American poet, journalist and philanthropist (1833–1904)

Eliza Ann Otis (pseudonym, Susan Sunshine; August 16, 1833 – November 12, 1904), Wetherby, was an American poet, journalist, and philanthropist. She was the co-founder, publisher, and associate editor of the Los Angeles Times.

==Early years and education==
Eliza Ann Wetherby was born in Walpole, New Hampshire on August 16, 1833. Nicknamed "Lizzie", she was a daughter of Charles Thomas Wetherby (1807-1871), a wealthy woolen manufacturer and minister who had opened the Wetherby Academy and named it for himself; and Nancy Hyde Wetherby (1809-1849), of Puritan stock.

She was educated in the schools of her native state and at Castleton Seminary (now Castleton University), Vermont, where she was graduated in 1856. The family had previously removed to Lowell, Ohio, and after her graduation, Otis rejoined her parents there.

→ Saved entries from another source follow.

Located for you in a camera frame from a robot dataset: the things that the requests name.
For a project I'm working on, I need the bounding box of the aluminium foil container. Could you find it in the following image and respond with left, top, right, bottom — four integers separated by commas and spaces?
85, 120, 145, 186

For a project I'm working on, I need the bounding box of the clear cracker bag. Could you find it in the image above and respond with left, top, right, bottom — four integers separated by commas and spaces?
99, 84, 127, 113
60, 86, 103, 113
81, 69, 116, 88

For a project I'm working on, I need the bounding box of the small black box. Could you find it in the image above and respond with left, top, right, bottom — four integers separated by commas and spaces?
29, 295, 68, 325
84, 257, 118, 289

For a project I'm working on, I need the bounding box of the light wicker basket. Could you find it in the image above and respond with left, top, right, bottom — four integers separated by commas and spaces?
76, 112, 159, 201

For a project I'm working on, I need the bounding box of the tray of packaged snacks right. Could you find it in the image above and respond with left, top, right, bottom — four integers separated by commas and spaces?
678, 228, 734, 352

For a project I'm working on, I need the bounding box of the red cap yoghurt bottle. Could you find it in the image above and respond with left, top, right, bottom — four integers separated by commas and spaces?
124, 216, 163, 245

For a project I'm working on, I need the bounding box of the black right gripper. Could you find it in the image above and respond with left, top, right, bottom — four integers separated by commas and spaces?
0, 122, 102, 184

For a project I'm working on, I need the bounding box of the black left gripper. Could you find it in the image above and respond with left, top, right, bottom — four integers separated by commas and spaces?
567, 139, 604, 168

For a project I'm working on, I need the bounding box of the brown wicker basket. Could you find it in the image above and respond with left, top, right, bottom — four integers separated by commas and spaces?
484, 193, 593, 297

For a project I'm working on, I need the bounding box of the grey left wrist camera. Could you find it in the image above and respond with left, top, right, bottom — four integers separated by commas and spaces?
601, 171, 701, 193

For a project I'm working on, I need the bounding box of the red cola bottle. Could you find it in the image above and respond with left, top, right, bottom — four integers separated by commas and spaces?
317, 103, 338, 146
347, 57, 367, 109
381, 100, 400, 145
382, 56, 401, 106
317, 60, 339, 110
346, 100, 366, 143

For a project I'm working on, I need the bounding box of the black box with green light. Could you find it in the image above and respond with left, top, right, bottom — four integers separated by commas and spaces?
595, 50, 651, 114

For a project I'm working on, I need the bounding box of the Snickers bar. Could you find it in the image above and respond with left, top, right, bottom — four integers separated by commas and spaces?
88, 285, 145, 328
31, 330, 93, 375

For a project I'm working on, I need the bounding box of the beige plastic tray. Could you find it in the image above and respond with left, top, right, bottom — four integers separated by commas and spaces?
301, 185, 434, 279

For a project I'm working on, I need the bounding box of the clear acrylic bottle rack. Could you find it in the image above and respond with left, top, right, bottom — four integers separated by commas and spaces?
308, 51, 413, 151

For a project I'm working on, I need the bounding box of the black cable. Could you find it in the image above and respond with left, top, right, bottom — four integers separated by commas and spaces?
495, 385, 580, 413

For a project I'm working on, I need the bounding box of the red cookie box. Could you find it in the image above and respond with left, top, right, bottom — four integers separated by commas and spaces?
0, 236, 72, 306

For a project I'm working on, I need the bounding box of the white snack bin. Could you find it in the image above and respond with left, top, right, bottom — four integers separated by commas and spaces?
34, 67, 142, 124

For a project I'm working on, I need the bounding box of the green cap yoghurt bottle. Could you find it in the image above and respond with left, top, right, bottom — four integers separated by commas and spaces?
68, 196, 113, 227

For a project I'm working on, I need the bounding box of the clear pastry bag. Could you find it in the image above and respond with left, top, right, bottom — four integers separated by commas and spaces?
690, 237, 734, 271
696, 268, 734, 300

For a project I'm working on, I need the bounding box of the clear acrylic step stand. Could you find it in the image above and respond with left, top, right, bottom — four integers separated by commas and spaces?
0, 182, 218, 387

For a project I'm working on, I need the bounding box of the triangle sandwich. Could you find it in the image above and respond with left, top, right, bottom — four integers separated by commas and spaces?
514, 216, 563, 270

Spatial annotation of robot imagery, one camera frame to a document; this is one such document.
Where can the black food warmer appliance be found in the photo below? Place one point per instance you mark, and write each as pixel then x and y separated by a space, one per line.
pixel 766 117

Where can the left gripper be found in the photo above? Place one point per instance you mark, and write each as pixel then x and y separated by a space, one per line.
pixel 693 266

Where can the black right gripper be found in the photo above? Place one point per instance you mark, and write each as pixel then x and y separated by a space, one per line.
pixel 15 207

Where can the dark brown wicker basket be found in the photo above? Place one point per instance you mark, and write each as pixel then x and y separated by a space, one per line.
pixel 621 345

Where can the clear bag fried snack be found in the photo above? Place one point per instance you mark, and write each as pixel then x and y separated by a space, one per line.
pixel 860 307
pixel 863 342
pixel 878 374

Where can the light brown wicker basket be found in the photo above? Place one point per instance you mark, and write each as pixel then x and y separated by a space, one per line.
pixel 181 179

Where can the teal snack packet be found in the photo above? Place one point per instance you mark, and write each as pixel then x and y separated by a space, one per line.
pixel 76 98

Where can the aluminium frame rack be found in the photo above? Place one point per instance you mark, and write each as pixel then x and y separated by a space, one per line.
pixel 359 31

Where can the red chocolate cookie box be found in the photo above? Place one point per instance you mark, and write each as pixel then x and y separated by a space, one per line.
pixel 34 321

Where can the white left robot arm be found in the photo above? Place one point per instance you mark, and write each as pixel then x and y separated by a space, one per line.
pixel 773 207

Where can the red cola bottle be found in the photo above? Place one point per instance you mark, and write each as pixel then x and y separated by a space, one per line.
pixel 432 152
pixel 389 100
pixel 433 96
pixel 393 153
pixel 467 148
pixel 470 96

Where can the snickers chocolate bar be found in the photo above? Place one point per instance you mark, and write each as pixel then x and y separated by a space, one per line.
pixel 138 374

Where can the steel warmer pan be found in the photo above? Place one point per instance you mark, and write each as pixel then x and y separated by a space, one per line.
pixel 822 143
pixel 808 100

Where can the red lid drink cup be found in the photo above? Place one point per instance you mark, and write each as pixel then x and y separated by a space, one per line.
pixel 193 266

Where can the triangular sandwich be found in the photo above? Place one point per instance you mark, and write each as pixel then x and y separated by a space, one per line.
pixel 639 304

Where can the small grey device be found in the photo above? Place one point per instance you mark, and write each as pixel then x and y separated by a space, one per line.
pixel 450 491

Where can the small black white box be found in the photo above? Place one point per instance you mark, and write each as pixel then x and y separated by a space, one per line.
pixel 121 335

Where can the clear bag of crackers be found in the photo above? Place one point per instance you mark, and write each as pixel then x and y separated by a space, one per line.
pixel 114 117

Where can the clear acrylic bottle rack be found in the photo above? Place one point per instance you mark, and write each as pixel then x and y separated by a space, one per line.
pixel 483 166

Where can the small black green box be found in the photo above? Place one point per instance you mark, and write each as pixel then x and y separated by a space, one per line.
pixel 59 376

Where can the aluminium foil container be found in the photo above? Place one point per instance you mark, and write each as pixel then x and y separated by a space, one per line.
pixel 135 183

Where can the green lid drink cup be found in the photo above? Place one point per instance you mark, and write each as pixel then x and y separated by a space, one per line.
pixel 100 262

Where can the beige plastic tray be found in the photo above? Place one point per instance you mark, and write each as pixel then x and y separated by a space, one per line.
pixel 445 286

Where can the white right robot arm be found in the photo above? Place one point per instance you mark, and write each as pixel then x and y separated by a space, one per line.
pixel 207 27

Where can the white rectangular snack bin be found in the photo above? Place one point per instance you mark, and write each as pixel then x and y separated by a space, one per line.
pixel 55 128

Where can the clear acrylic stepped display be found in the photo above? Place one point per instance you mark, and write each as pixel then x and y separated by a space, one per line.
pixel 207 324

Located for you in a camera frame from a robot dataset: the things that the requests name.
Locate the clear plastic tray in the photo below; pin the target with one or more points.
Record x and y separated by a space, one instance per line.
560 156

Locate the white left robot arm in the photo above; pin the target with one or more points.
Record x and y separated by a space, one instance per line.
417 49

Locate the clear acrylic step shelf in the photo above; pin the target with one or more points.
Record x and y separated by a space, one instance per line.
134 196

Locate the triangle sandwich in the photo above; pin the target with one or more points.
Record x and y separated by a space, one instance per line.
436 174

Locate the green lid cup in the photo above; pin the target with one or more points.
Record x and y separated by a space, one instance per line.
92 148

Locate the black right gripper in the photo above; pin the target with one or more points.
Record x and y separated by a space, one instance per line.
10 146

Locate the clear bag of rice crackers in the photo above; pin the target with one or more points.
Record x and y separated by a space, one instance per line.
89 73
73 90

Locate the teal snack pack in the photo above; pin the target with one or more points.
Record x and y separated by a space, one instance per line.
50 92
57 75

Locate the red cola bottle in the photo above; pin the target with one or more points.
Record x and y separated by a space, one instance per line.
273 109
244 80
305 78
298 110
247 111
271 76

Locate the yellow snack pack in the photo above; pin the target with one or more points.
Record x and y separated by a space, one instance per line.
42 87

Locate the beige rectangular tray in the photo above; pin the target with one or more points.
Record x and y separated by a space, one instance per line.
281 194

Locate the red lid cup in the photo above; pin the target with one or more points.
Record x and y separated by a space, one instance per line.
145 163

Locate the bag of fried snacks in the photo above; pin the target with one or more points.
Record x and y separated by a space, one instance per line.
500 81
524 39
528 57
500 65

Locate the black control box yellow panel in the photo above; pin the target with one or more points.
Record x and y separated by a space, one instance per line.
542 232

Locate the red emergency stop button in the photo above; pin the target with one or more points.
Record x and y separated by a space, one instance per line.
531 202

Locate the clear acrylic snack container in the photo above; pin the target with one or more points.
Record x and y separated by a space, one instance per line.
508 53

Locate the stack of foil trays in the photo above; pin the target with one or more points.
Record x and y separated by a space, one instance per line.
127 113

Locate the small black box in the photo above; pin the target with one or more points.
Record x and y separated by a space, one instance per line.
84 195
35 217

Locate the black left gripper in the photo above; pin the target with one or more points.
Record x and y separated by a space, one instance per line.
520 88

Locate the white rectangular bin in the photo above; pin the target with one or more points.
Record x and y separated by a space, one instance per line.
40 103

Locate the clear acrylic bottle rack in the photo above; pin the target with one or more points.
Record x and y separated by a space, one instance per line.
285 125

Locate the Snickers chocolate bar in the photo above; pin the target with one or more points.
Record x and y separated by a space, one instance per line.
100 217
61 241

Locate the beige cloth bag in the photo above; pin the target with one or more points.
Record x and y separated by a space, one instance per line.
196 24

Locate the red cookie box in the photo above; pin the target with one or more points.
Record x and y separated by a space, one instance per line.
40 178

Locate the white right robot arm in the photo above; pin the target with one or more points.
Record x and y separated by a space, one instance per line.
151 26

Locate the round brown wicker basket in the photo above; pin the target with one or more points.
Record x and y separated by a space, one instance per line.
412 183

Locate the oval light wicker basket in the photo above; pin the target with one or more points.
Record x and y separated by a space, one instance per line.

Early in life, she developed a strong love for poetry, and her first productions were written when she was about ten years old. Her first published poem appeared in the Congregationalist when she was sixteen, with the paper commenting that it was a remarkable production for someone of her age.

==Career==
On September 11, 1859, in Lowell, Ohio, she married Harrison Gray Otis, a printer's apprentice. He was a native of Ohio, but, at the time, a temporary resident of Louisville, Kentucky, to which city Mr. and Mrs. Otis removed shortly after their marriage. In 1860, she thought about the approaching Civil War and upbraided herself for not being able to help. When the war broke out, the husband entered the Union Army as a private, served honorably throughout the war, participating in many engagements, was twice wounded in battle, received seven promotions, and was twice breveted for gallant and meritorious conduct, rising to the rank of lieutenant-colonel by brevet.

After the war, they resided in Marietta, Ohio, the husband editing a small newspaper there, to which Mrs. Otis contributed. In 1867, they removed to Washington, D.C., where Col. Otis was in the civil service of the government, and both he and his wife kept up their interest in literary and journalistic pursuits.

In 1876, they removed to Santa Barbara, California, where Col. Otis conducted the Santa Barbara Daily Press, and, in 1882, they settled permanently in Los Angeles.

In 1879, he accepted the position of United States Treasury Agent in charge of the Seal Islands of Alaska, which position he resigned in 1882. Mrs. Otis spent a year with her husband in Saint Paul Island, and then they returned to Santa Barbara. Having disposed of his interest in the Press, Col. Otis purchased a share in the Los Angeles Times. Eventually, he held the controlling interest, and served as its editor-in-chief. She was the co-founder and publisher of the Los Angeles Times. Col. Otis also held the position of president and general manager of the Times Mirror Company.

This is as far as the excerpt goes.